Gayrimenkul finansmanı firmasının Aralık ayında açıkladığı gibi, orada eski Goldman Sachs genel müdürü, tekrar gemiye atlamadan önce dört ay bile dayanamadı.”finans sektöründe yeni fırsatlar” aradığını açıkladığı gibi, tekrar gemiye atlamadan önce dört ay bile dayanamadı.
Şimdi ise Princeton mezunu Erkan’ın, Cumhurbaşkanı Recep Tayyip Erdoğan’ın üçüncü döneminin başında kabine değişikliği yaptığı Türkiye Cumhuriyet Merkez Bankası’nı (TCMB) yöneten ilk kadın olarak atandığı ortaya çıktı.
Orada Erkan, uluslararası finans alanındaki en zorlu görevlerden biriyle karşı karşıya kalırken, finans mühendisliği alanında doktorasını yaparken edindiği her beceriye ihtiyaç duyacak: Türkiye’de Erdoğan’ın kendisi tarafından tetiklenen, yaklaşmakta olan bir para birimi çöküşünü savuşturmayı deneyecek.
Yükselen enflasyon karşısında ekonomiyi canlandırmaya devam etme kararı, hem uluslararası yatırımcıları hem de ülkenin kendi vatandaşlarını liradan kaçmaya sevk etti.

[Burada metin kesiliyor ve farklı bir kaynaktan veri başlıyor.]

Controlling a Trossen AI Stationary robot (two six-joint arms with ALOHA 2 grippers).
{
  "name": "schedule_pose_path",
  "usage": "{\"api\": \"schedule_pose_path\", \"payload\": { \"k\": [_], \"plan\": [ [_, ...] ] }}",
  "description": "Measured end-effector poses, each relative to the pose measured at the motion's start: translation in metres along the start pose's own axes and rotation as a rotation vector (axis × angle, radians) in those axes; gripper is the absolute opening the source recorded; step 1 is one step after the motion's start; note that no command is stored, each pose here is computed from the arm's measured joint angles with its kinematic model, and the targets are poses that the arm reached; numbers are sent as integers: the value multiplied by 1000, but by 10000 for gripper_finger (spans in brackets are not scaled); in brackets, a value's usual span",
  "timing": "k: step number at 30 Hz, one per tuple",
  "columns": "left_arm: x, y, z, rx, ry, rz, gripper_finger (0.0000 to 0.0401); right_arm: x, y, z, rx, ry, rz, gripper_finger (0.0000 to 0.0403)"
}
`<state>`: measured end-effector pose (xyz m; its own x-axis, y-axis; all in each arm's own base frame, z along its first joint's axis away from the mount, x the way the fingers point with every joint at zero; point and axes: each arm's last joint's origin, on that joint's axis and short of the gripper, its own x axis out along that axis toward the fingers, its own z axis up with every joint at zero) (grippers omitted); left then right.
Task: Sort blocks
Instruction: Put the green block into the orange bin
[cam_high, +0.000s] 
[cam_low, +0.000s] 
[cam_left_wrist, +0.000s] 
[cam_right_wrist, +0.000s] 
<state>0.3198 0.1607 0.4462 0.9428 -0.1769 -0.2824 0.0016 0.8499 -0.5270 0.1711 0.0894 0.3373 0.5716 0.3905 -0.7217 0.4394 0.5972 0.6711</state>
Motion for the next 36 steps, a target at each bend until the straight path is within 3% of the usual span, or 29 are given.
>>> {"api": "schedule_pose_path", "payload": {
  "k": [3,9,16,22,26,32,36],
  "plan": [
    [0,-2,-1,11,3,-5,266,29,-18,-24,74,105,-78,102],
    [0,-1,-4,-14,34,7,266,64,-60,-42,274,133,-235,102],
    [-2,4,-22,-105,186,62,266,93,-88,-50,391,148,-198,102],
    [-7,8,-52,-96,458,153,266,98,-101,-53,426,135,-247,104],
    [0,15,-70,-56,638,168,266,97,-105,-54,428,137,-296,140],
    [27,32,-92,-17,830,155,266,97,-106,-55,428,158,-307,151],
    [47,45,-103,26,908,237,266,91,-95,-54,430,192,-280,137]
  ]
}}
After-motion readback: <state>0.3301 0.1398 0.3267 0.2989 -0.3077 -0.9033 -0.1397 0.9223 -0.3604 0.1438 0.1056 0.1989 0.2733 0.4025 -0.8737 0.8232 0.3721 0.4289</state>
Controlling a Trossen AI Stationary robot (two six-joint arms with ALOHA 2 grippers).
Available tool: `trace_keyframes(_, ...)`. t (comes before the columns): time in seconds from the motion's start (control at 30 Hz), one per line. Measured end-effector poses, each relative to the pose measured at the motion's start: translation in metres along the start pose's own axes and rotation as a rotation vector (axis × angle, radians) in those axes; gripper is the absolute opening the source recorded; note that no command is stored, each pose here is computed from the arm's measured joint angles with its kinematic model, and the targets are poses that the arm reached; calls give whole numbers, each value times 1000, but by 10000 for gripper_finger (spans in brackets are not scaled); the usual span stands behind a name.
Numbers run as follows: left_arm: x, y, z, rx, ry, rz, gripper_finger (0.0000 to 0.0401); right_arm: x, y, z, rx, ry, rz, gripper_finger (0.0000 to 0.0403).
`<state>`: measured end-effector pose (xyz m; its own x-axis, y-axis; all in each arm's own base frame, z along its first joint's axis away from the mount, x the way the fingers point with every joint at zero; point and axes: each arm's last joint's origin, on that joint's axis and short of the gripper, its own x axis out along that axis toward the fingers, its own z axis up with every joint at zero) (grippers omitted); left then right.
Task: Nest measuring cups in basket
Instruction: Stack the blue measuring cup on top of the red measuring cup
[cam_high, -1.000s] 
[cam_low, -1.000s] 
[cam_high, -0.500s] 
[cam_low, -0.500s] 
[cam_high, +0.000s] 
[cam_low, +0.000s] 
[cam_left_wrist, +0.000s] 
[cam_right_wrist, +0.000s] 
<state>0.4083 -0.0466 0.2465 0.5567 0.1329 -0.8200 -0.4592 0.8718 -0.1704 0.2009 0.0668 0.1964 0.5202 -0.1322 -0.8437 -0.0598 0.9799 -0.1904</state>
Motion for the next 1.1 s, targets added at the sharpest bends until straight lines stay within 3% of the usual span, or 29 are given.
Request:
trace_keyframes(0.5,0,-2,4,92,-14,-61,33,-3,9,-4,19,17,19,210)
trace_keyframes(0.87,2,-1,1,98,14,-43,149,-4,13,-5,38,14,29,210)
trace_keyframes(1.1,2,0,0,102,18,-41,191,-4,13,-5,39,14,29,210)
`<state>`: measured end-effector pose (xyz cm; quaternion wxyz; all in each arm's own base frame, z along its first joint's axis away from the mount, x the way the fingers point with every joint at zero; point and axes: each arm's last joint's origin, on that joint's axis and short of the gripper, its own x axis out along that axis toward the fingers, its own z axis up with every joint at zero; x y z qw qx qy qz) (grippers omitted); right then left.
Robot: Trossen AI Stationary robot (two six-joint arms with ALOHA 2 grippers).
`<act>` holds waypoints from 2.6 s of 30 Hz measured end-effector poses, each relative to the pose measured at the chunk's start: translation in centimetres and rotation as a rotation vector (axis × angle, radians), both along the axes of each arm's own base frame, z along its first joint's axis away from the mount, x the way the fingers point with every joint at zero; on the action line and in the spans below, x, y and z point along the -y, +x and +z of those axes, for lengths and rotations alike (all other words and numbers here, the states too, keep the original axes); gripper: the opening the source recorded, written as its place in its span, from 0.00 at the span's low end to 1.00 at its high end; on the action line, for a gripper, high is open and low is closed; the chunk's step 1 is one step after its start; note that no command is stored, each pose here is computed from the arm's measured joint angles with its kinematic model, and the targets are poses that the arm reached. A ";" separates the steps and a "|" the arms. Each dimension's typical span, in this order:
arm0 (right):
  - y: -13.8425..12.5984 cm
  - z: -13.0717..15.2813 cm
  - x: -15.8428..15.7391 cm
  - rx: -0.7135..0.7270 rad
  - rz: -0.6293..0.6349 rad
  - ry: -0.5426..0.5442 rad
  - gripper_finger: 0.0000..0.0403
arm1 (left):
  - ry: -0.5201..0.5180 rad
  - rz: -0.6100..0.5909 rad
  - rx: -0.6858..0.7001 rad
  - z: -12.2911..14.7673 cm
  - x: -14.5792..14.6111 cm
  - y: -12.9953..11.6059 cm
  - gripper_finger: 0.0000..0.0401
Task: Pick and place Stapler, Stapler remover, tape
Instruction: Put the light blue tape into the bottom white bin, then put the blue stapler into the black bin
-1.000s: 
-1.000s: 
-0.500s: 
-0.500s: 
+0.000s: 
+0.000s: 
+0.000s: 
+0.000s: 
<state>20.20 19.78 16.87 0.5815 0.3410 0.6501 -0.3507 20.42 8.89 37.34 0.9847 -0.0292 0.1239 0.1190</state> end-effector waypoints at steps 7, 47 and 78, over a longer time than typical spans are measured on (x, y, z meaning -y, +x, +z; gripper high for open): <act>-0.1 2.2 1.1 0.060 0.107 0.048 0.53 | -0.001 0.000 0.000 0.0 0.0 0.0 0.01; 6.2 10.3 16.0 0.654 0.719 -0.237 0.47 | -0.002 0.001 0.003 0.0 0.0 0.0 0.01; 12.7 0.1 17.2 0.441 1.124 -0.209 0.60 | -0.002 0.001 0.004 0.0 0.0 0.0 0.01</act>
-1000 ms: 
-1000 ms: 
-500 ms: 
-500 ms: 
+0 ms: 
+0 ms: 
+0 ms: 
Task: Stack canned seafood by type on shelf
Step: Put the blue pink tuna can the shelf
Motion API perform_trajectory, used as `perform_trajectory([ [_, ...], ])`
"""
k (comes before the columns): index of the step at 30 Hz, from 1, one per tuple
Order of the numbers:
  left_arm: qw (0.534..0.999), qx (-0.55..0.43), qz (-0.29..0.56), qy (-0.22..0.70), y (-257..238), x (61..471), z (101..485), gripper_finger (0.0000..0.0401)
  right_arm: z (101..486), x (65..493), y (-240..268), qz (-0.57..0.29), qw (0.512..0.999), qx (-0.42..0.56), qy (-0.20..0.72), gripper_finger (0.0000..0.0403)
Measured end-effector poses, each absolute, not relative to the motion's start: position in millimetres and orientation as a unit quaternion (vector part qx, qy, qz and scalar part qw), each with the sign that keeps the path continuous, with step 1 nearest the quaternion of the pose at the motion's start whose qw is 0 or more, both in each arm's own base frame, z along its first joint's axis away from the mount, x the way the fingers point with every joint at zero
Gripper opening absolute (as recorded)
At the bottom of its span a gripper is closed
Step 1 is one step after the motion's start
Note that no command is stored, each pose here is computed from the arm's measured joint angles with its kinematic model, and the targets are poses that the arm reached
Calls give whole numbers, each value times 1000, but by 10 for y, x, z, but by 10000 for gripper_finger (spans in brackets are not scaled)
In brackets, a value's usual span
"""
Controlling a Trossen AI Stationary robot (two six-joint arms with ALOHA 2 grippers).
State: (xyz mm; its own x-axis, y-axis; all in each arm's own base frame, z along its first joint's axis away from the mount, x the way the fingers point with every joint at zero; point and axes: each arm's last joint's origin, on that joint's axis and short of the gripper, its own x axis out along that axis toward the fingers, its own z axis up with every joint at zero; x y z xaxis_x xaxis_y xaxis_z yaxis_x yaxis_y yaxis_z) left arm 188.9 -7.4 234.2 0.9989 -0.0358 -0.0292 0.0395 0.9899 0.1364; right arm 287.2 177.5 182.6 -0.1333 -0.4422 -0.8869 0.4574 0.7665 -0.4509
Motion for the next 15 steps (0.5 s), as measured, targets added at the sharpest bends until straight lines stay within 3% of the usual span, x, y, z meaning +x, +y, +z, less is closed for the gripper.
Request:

Erdoğan, tüketici fiyatlarını düşürmenin en iyi yolunun borçlanma maliyetlerini mümkün olan en düşük seviyede tutmak olduğunu bile savundu; hatta bu, onun imzası haline gelen ekonomi politikası oldu.
Türk siyasi yorumcusu ve Erdoğan eleştirmeni Can Okar Cuma günü “Medya ve yatırımcıların Türkiye’nin yeni merkez bankası başkanına sorması gereken ilk ve tek soru şudur: ‘Daha yüksek faiz oranlarının daha yüksek enflasyona yol açtığına inanıyor musunuz?'” diye yazdı.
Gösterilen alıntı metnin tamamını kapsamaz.